**WHAT IS BEING ASKED**.
Please copy out the entries below exactly, beginning with the line that contains "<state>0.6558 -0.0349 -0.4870" and ending with the line that contains "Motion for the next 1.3", and include nothing outside that span.

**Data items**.
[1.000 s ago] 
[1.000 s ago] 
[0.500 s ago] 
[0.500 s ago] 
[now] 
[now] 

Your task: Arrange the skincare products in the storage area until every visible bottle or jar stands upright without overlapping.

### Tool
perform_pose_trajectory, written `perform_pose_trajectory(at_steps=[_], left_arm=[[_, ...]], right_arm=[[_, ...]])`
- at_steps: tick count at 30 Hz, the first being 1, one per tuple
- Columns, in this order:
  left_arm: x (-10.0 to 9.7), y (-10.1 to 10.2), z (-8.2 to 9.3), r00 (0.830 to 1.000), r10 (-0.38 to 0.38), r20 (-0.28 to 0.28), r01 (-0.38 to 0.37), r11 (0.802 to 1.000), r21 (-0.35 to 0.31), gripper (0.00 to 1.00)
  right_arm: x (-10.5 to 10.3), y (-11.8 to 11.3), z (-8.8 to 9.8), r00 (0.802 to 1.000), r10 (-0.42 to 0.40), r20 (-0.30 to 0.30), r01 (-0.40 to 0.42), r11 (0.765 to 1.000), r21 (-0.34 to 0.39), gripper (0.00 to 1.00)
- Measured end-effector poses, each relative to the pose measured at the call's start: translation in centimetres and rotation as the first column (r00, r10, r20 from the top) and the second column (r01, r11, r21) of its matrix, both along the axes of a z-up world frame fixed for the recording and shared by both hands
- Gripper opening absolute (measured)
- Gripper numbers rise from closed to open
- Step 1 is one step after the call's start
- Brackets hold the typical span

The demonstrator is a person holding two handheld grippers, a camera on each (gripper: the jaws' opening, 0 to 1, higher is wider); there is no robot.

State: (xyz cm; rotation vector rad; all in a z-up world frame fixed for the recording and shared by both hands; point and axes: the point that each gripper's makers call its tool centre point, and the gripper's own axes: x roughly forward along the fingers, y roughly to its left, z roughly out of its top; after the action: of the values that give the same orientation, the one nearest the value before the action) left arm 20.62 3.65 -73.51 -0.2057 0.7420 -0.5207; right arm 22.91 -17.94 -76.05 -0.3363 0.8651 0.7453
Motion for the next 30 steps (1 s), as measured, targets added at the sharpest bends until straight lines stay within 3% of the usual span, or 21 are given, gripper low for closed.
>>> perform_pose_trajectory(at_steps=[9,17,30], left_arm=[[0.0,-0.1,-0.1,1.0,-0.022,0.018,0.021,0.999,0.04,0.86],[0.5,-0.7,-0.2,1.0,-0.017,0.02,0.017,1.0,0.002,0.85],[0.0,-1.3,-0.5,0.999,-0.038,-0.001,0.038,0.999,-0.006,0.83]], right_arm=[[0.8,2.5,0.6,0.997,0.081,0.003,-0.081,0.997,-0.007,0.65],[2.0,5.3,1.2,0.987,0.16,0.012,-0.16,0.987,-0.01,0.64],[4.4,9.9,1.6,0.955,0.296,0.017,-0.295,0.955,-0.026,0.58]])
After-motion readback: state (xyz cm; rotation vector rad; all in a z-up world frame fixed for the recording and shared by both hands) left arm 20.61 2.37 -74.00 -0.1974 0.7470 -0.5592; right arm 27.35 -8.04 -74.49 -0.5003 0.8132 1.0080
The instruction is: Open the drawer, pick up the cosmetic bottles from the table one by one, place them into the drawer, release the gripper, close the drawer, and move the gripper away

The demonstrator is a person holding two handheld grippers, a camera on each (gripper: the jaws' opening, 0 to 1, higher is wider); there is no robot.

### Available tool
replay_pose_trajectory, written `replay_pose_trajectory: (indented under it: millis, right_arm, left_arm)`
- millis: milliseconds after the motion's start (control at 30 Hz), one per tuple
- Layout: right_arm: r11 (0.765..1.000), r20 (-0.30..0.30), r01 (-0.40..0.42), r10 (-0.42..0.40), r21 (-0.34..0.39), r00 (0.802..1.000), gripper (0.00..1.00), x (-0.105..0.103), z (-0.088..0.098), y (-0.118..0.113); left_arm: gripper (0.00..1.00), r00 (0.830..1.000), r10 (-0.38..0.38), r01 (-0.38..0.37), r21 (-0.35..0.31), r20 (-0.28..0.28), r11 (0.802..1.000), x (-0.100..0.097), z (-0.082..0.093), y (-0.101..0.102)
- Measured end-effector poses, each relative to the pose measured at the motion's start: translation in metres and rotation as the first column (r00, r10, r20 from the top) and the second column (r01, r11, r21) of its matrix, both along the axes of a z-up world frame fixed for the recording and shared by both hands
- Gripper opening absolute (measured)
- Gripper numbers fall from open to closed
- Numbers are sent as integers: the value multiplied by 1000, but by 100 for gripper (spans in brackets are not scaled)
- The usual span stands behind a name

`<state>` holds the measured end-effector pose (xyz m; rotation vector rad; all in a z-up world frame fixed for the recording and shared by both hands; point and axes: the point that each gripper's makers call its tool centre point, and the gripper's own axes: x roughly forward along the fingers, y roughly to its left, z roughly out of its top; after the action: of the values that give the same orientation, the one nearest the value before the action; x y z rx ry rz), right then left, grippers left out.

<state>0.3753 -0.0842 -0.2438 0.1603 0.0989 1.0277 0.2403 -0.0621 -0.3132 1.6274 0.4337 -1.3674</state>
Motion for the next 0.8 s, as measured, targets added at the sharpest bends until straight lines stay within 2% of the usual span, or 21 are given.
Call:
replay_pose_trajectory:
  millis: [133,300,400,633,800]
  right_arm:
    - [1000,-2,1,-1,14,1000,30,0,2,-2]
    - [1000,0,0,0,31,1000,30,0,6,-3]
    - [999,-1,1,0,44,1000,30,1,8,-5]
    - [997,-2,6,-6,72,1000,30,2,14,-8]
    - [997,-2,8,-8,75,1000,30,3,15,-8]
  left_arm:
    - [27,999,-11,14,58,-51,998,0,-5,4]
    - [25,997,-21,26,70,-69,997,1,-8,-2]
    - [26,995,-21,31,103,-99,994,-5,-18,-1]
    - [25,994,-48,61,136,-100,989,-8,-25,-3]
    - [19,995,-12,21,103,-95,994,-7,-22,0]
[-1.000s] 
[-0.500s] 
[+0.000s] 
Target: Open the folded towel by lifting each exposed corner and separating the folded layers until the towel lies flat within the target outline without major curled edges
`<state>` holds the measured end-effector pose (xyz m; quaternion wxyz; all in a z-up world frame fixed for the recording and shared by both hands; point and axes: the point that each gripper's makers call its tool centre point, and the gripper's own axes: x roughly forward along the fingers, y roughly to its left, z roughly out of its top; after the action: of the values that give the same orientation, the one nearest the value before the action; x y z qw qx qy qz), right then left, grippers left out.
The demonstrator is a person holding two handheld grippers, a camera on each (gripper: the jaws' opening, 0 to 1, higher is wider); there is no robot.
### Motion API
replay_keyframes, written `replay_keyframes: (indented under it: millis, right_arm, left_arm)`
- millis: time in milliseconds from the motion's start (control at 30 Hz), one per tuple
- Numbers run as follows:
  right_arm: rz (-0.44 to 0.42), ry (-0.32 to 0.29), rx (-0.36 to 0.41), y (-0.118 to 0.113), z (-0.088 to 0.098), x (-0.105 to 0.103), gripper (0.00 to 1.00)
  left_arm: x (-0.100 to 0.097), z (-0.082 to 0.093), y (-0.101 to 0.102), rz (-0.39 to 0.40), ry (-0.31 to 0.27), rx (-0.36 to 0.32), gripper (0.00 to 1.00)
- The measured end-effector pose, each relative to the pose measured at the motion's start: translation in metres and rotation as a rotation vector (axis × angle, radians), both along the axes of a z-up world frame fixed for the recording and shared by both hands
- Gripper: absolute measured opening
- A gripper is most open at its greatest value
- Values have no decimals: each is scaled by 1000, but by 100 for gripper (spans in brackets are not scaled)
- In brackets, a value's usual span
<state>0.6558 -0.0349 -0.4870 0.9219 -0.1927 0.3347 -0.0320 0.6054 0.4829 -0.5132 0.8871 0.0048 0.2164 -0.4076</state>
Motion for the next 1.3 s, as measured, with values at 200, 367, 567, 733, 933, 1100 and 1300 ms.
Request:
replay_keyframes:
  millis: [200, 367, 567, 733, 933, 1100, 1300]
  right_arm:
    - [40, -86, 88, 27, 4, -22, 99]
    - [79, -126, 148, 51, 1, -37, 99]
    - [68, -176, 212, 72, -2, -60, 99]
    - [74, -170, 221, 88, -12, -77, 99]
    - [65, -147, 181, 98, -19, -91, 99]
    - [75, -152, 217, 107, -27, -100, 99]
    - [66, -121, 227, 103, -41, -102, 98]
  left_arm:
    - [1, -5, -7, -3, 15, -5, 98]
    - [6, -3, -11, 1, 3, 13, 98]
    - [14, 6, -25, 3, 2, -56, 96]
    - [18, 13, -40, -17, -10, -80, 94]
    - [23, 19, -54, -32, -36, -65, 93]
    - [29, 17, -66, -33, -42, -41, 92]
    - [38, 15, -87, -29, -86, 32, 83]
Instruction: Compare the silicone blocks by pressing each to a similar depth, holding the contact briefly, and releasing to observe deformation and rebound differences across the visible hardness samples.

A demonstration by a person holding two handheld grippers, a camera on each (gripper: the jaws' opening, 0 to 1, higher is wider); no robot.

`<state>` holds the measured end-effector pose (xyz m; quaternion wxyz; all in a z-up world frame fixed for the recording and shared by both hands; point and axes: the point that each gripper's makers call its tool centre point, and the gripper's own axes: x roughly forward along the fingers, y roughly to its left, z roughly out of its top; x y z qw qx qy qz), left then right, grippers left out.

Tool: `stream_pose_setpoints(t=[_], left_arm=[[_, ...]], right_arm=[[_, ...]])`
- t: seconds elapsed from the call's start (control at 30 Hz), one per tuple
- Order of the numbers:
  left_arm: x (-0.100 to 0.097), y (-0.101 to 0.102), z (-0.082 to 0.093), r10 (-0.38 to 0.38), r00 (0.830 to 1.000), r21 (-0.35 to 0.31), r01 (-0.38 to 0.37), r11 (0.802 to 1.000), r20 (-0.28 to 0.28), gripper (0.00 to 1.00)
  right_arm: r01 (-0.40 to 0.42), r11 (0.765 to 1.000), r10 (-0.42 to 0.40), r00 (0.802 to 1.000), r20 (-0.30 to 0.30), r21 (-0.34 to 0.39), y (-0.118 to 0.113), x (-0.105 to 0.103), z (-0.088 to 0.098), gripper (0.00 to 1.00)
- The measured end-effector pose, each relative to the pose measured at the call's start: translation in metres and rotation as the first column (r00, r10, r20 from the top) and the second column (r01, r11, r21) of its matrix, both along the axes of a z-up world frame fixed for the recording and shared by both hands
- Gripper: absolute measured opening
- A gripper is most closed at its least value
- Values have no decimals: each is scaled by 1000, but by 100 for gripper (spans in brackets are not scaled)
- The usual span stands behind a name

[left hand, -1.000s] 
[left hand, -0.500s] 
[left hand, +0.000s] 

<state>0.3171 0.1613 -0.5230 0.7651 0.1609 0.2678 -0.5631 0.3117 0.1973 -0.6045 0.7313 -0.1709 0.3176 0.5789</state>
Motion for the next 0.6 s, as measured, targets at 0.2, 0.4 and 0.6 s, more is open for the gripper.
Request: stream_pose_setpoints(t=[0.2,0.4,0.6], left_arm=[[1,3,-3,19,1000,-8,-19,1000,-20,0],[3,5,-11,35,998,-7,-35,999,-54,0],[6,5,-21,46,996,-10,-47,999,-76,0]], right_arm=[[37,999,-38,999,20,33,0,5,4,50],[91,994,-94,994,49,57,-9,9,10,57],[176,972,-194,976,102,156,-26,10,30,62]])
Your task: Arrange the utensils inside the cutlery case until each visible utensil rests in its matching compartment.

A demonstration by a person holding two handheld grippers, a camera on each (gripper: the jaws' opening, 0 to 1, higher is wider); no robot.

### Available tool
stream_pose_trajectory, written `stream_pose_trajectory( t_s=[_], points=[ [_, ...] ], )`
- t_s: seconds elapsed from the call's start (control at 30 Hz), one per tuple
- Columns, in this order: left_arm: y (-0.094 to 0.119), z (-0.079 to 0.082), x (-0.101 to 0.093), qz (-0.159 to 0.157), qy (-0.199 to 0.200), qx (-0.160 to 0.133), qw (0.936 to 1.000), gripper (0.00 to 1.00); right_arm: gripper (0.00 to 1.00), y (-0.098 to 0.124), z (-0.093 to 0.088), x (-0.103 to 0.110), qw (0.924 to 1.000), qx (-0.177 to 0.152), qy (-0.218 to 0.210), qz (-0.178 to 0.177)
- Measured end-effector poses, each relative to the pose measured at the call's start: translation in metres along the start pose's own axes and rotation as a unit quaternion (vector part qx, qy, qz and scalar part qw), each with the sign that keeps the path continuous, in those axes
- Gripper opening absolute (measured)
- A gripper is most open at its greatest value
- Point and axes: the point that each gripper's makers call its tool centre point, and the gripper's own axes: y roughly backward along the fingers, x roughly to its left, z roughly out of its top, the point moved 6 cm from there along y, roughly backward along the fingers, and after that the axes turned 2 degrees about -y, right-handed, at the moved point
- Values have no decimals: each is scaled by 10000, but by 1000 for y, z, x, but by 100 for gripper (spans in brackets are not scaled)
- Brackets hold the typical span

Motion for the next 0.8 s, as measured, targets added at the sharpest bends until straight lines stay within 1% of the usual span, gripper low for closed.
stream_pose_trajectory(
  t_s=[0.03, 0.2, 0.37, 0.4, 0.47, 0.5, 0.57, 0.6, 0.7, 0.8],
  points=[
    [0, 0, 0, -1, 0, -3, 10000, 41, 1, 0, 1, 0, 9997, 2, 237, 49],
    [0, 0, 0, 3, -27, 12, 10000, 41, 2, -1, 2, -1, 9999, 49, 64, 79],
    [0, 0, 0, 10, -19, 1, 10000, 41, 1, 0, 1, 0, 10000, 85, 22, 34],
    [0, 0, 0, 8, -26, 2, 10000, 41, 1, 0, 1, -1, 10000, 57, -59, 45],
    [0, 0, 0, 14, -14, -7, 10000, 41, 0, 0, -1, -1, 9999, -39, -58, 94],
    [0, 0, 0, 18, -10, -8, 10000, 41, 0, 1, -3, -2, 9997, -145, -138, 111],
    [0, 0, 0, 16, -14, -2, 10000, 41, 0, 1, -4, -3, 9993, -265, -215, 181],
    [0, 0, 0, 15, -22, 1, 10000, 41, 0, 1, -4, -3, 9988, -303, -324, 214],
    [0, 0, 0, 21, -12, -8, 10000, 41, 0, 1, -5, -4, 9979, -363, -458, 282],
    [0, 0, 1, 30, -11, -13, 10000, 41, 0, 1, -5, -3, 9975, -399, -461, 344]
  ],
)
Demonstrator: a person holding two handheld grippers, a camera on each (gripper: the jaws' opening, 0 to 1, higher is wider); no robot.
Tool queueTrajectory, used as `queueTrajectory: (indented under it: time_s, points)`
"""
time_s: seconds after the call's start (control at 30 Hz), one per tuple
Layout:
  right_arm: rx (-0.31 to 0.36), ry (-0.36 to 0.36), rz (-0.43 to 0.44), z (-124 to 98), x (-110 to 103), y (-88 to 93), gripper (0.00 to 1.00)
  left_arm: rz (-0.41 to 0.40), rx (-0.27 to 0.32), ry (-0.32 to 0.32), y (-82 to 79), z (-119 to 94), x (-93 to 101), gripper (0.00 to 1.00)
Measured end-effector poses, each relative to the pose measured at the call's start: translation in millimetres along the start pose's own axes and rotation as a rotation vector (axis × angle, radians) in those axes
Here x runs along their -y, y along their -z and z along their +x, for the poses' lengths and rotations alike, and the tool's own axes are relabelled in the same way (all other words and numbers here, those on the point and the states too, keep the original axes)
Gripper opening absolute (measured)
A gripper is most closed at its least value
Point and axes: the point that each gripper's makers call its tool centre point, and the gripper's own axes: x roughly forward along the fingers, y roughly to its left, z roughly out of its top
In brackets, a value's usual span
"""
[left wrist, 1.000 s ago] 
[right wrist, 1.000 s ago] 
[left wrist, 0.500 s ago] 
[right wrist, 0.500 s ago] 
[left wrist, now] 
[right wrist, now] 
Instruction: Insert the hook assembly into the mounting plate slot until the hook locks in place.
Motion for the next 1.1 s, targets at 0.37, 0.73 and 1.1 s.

**PROBLEM SOLUTION**.
<state>0.6558 -0.0349 -0.4870 0.9219 -0.1927 0.3347 -0.0320 0.6054 0.4829 -0.5132 0.8871 0.0048 0.2164 -0.4076</state>
Motion for the next 1.3 s, as measured, with values at 200, 367, 567, 733, 933, 1100 and 1300 ms.

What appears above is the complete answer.